Work instructions: Lines in the data below that contain the word "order" are to be copied.

(Data block)

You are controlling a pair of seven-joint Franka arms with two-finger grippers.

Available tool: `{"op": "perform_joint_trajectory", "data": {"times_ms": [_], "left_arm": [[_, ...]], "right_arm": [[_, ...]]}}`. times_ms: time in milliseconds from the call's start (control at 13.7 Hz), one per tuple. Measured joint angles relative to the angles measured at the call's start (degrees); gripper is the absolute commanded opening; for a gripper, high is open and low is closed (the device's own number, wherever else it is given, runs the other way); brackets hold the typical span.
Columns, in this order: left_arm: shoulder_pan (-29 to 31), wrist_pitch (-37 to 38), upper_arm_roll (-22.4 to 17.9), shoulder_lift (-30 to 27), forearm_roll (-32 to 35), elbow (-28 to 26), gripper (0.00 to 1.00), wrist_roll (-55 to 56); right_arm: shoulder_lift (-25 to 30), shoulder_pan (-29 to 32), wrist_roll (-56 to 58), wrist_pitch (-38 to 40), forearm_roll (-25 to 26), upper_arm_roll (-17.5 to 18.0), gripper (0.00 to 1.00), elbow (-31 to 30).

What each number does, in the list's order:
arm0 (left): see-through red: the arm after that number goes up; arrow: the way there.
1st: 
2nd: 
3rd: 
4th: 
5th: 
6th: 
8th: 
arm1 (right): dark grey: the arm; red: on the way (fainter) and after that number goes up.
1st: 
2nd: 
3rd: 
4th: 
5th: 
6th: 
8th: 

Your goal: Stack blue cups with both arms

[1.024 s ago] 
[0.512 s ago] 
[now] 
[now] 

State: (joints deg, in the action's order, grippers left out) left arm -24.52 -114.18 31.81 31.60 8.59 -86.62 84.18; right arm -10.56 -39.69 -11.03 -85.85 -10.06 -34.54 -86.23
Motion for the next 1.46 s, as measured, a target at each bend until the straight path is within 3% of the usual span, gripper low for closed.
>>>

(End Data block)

Exercise answer:
Columns, in this order: left_arm: shoulder_pan (-29 to 31), wrist_pitch (-37 to 38), upper_arm_roll (-22.4 to 17.9), shoulder_lift (-30 to 27), forearm_roll (-32 to 35), elbow (-28 to 26), gripper (0.00 to 1.00), wrist_roll (-55 to 56); right_arm: shoulder_lift (-25 to 30), shoulder_pan (-29 to 32), wrist_roll (-56 to 58), wrist_pitch (-38 to 40), forearm_roll (-25 to 26), upper_arm_roll (-17.5 to 18.0), gripper (0.00 to 1.00), elbow (-31 to 30).
What each number does, in the list's order:
State: (joints deg, in the action's order, grippers left out) left arm -24.52 -114.18 31.81 31.60 8.59 -86.62 84.18; right arm -10.56 -39.69 -11.03 -85.85 -10.06 -34.54 -86.23

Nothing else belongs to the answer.